:: Task ::
Check every line below for the string "yellow", and copy the lines that contain it.

Entries supplied: Begin

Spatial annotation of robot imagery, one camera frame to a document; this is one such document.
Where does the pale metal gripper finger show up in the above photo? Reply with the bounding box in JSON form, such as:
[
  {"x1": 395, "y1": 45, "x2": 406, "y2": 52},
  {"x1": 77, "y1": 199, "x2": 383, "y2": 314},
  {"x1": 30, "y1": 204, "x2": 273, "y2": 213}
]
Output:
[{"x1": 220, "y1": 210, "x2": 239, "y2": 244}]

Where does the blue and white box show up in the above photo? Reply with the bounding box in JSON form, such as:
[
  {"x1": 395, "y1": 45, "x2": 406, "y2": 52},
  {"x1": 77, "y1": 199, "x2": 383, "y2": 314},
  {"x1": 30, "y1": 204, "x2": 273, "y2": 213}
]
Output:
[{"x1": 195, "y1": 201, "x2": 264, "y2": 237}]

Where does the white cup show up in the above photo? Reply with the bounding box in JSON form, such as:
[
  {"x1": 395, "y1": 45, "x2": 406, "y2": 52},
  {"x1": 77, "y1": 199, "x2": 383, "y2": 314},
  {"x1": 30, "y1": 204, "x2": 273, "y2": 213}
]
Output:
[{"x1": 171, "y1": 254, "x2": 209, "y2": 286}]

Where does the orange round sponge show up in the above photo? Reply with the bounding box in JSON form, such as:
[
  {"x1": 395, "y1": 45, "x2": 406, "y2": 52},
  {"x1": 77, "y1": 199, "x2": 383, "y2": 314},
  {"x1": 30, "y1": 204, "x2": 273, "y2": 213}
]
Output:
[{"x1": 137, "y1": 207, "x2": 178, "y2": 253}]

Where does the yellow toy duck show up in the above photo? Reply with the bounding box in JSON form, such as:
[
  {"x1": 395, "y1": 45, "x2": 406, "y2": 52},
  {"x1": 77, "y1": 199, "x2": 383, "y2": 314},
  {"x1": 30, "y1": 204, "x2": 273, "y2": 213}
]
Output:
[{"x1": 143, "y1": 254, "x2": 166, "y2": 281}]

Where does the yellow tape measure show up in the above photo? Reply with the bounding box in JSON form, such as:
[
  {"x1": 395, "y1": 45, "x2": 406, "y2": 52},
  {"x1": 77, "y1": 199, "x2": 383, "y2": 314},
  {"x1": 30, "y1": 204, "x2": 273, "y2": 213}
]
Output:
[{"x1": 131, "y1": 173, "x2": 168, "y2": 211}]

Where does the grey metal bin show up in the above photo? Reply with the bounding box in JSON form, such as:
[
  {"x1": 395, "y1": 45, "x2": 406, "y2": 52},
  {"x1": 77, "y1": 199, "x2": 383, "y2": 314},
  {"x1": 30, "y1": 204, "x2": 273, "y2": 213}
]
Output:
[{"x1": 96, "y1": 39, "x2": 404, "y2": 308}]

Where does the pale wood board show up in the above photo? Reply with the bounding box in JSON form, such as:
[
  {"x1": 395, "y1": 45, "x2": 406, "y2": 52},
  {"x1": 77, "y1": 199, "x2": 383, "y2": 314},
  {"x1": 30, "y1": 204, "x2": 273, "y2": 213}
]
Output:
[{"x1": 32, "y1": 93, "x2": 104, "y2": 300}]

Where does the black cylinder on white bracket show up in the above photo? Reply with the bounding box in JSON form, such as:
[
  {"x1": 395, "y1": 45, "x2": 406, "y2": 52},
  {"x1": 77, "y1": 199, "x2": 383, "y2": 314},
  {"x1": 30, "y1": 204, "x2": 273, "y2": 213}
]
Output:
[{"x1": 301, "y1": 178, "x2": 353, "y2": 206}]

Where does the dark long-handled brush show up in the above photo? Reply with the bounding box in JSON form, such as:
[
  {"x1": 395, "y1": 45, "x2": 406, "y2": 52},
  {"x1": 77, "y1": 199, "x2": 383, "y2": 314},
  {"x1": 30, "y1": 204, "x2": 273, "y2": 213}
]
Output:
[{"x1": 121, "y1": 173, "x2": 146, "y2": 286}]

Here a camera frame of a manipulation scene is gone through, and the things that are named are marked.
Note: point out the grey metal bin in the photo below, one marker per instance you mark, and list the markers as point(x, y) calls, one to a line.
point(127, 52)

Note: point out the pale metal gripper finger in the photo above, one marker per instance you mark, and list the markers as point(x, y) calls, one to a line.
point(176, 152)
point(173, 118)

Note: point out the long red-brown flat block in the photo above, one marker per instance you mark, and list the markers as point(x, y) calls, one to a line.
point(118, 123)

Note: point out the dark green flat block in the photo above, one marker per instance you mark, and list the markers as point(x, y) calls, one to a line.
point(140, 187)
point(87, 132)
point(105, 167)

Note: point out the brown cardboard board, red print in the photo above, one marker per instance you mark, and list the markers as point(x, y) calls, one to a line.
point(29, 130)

Entries supplied: End

:: Solved exercise ::
Where does the yellow toy duck show up in the above photo? Reply with the bounding box in JSON form, such as:
Where does the yellow tape measure show up in the above photo? Reply with the bounding box in JSON form, such as:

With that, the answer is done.